It had always been easy. Akane would write a letter to Santa, Aoi would swipe it from the mailbox, and there would be something on there that he could afford, even if it wasn’t what she necessarily wanted most - even with her huge imagination and love of the unreal, she also understood that they were poor.
And now they weren’t poor, or at least they wouldn’t be for long now that Akane knew how to get the money necessary to run that game again, which meant there was theoretically more of an opportunity for gifting. But Aoi couldn’t think of anything at all.
Whenever he tried to think of Christmas, all his mind returned to was the story Akane told him he’d say in the future, the one about the two Santas - the white-robed Santa killing the one in black, the black-robed Santa’s blood staining the coat a jolly red.
It gave a whole new meaning to the holiday, and after all, he was celebrating with a new Akane. In the last month, he’d barely recognized the Akane who he grew up with who believed in everything and everyone. Now, she only believed in a thin thread tying them to the future where every little thing they did for the next nine years could make her live or die. Everything from the setup of Building Q in Nevada to getting to Nevada to his acting skills and her hair bound in a pair of hair clips, not quite stars and not quite flowers, with little circles on the ends.
No matter how hard he wished for the old Akane back, for them to both live their lives without ever knowing something called a Nonary Game existed, Aoi didn’t believe in any kind of Santa. It was hard enough to believe that his sister stood in front of him alive (well, mostly) after what happened last month.

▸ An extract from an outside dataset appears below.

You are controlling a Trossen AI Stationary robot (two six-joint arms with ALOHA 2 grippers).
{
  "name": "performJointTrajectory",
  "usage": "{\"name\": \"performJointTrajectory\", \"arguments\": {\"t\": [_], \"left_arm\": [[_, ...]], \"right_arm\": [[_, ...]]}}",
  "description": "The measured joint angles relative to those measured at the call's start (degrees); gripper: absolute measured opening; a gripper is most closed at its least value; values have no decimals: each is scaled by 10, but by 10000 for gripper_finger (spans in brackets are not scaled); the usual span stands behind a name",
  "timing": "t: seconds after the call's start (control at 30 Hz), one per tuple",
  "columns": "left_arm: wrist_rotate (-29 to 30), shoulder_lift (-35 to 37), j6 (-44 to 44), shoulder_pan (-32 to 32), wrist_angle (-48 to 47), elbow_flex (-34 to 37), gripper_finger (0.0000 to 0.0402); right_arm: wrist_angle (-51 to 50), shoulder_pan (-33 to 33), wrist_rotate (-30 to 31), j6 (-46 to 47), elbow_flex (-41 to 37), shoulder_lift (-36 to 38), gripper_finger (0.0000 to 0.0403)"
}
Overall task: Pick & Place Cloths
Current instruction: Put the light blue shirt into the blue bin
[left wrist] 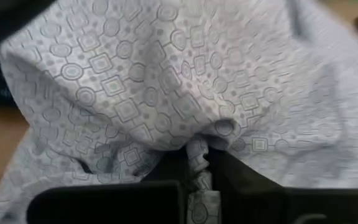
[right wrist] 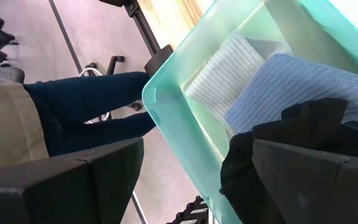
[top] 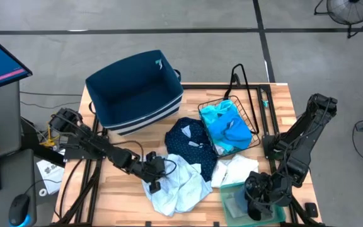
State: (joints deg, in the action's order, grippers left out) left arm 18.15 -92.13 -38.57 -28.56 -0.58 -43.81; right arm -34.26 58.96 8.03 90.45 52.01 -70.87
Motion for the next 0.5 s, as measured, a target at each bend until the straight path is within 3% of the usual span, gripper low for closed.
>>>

She hadn’t left a letter for Santa this year, and it wasn’t like what some of the other kids in school said when their little brothers and sisters figured out Santa wasn’t real. Aoi had no doubt that if not for what happened on the Gigantic last month, there would be a letter waiting for him, asking for a stuffed animal or a dollhouse or a pet.
The dollhouse wouldn’t have been a bad idea before the Gigantic, but now Akane was so attached to the doll Junpei gave her that she hardly let it out of her sight. Not to mention it was a creepy little thing that definitely didn’t belong in a cutesy dollhouse - just like all the babble about morphogenetic fields didn’t belong spewing out of the mouth of his little sister.

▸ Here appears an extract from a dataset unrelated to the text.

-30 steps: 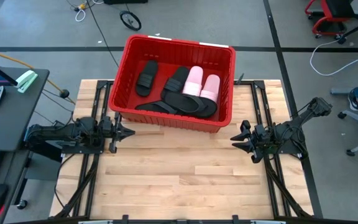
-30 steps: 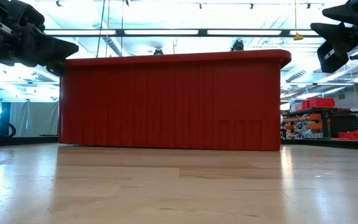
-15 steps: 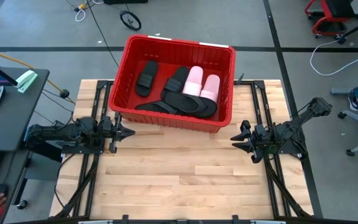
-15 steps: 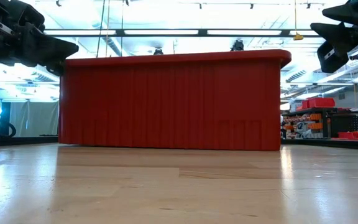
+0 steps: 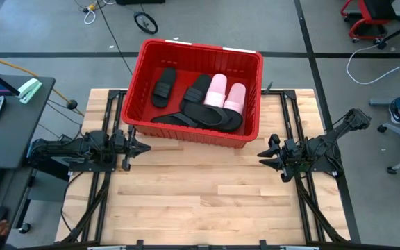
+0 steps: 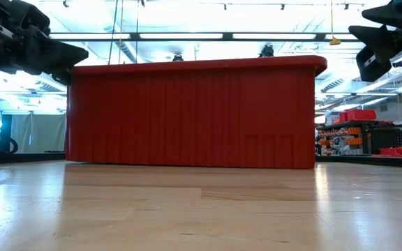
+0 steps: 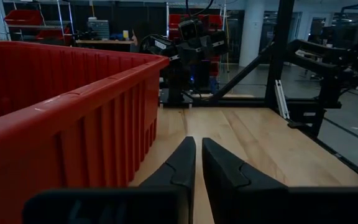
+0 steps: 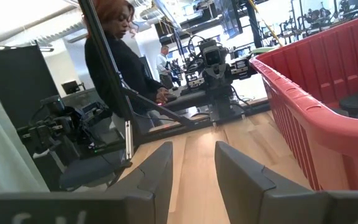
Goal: Pick and place slides into bin
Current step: Return to Home Position
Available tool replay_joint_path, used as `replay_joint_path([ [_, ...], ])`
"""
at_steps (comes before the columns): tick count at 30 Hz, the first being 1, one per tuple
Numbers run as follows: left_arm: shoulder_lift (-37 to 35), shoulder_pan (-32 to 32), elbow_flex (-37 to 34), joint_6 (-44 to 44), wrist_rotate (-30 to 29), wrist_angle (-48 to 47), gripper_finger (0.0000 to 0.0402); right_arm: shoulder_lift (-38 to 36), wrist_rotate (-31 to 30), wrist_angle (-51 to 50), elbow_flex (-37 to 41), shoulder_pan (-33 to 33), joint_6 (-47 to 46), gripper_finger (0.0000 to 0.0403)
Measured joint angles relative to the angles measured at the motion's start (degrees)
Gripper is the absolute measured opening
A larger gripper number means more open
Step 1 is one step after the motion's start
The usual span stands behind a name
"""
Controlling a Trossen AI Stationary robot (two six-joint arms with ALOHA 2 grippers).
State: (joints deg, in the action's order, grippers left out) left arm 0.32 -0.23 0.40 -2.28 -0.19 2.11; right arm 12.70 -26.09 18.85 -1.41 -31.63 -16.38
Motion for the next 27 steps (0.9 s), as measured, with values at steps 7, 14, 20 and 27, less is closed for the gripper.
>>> replay_joint_path([
  [7,0.0,0.0,0.0,0.0,0.0,0.0,0.0032,0.0,0.0,0.0,0.0,0.0,0.0,0.0126],
  [14,0.0,0.0,0.0,0.0,0.0,0.0,0.0021,0.0,0.0,0.0,0.0,0.0,0.0,0.0126],
  [20,0.0,0.0,0.0,0.0,0.0,0.0,0.0027,0.0,0.0,0.0,0.0,0.0,0.0,0.0126],
  [27,0.0,0.0,0.0,0.0,0.0,0.0,0.0036,0.0,0.0,0.0,0.0,0.0,0.0,0.0126],
])
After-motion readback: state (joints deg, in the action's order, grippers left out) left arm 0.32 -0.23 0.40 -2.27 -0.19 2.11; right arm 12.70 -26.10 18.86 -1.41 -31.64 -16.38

Pets were off the table as well, now that they’d need to move around. There was no good way to keep a pet if they might need to move to a different continent in the blink of an eye; they were technically still on the run from Hongou and his goons at Cradle Pharmaceuticals, and the last thing they needed was a snafu at customs or something else to part Akane from another thing she’d get attached to.
Without any further guidance, Aoi was lost. He didn’t know how to do Christmas without letters to Santa and presents under a tree.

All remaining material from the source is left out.